What the task asks:
Filter this material down to the lines that hold "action", copying each one.

Dataset excerpt:
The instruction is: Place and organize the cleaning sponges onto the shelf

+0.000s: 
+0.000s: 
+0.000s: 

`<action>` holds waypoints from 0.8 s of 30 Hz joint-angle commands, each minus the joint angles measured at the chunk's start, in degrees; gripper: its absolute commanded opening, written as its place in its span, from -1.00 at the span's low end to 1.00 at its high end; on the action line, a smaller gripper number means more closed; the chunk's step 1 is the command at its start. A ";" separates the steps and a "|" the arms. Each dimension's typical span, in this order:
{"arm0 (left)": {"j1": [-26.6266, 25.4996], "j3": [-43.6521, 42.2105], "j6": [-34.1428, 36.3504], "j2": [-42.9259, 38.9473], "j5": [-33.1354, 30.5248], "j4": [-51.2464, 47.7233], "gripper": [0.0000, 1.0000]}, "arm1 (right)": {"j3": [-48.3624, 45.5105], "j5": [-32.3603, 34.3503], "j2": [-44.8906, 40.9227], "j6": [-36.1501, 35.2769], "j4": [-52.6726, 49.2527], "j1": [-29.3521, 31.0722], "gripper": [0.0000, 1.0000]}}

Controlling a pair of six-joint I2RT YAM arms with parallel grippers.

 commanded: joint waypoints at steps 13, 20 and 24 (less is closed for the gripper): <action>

Expected answer:
`<action>` holds waypoints from 0.8 s of 30 Hz joint-angle commands, each minus the joint angles measured at the chunk's start, in degrees; gripper: its absolute commanded opening, written as its place in its span, from -1.00 at the span's low end to 1.00 at its high end; on the action line, a smaller gripper number means more closed; the chunk's step 1 is the command at its start. A ";" separates the steps and a "|" the arms. Each dimension's typical span, in this order:
 commanded: joint waypoints at steps 13, 20 and 24 (less is closed for the gripper): <action>

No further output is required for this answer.